=== Task statement ===
Please retype all of the data below, word for word.

=== Data for this task ===
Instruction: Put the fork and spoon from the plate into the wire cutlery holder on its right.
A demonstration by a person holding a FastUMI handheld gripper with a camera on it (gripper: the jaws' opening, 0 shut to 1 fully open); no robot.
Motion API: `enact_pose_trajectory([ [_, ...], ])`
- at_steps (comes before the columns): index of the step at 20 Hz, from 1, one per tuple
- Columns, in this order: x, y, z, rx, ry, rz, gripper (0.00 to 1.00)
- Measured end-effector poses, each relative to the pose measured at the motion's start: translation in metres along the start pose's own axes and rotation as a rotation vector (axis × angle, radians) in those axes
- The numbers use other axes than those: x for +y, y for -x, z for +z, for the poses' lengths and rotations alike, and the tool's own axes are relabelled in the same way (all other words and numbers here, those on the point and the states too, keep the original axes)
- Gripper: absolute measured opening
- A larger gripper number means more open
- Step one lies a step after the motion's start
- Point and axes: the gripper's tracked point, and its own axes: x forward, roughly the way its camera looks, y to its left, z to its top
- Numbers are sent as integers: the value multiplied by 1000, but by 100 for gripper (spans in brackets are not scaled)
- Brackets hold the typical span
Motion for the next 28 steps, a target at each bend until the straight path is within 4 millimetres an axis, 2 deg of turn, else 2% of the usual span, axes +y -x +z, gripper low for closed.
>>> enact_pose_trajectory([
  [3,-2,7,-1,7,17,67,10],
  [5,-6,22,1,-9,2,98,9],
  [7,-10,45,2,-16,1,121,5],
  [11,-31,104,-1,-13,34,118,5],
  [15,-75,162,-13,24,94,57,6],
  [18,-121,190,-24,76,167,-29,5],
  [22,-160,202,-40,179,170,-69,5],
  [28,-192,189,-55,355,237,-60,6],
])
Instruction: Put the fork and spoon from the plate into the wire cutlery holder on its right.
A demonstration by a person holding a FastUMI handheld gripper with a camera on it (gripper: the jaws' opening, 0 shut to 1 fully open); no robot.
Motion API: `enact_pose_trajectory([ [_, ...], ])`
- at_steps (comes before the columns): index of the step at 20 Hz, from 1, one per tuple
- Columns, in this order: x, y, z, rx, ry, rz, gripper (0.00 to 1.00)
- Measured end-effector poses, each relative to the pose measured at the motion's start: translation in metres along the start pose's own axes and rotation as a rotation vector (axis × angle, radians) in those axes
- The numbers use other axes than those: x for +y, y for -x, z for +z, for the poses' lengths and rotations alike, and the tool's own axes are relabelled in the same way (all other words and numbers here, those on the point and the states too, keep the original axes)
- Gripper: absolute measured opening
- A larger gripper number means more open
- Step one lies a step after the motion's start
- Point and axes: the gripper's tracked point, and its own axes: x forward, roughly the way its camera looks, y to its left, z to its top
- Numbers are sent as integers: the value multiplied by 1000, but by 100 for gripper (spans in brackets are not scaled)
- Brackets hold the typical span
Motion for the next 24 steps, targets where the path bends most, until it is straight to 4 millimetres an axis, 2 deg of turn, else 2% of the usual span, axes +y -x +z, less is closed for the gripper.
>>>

=== Written response ===
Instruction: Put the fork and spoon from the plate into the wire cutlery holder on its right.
A demonstration by a person holding a FastUMI handheld gripper with a camera on it (gripper: the jaws' opening, 0 shut to 1 fully open); no robot.
Motion API: `enact_pose_trajectory([ [_, ...], ])`
- at_steps (comes before the columns): index of the step at 20 Hz, from 1, one per tuple
- Columns, in this order: x, y, z, rx, ry, rz, gripper (0.00 to 1.00)
- Measured end-effector poses, each relative to the pose measured at the motion's start: translation in metres along the start pose's own axes and rotation as a rotation vector (axis × angle, radians) in those axes
- The numbers use other axes than those: x for +y, y for -x, z for +z, for the poses' lengths and rotations alike, and the tool's own axes are relabelled in the same way (all other words and numbers here, those on the point and the states too, keep the original axes)
- Gripper: absolute measured opening
- A larger gripper number means more open
- Step one lies a step after the motion's start
- Point and axes: the gripper's tracked point, and its own axes: x forward, roughly the way its camera looks, y to its left, z to its top
- Numbers are sent as integers: the value multiplied by 1000, but by 100 for gripper (spans in brackets are not scaled)
- Brackets hold the typical span
Motion for the next 28 steps, a target at each bend until the straight path is within 4 millimetres an axis, 2 deg of turn, else 2% of the usual span, axes +y -x +z, gripper low for closed.
>>> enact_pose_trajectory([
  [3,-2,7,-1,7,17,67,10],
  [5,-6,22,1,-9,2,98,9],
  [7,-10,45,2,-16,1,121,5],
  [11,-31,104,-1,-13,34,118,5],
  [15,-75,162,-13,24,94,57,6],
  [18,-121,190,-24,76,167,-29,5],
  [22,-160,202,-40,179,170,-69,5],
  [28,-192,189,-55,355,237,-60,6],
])
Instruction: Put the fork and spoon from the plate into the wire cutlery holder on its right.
A demonstration by a person holding a FastUMI handheld gripper with a camera on it (gripper: the jaws' opening, 0 shut to 1 fully open); no robot.
Motion API: `enact_pose_trajectory([ [_, ...], ])`
- at_steps (comes before the columns): index of the step at 20 Hz, from 1, one per tuple
- Columns, in this order: x, y, z, rx, ry, rz, gripper (0.00 to 1.00)
- Measured end-effector poses, each relative to the pose measured at the motion's start: translation in metres along the start pose's own axes and rotation as a rotation vector (axis × angle, radians) in those axes
- The numbers use other axes than those: x for +y, y for -x, z for +z, for the poses' lengths and rotations alike, and the tool's own axes are relabelled in the same way (all other words and numbers here, those on the point and the states too, keep the original axes)
- Gripper: absolute measured opening
- A larger gripper number means more open
- Step one lies a step after the motion's start
- Point and axes: the gripper's tracked point, and its own axes: x forward, roughly the way its camera looks, y to its left, z to its top
- Numbers are sent as integers: the value multiplied by 1000, but by 100 for gripper (spans in brackets are not scaled)
- Brackets hold the typical span
Motion for the next 24 steps, targets where the path bends most, until it is straight to 4 millimetres an axis, 2 deg of turn, else 2% of the usual span, axes +y -x +z, less is closed for the gripper.
>>>

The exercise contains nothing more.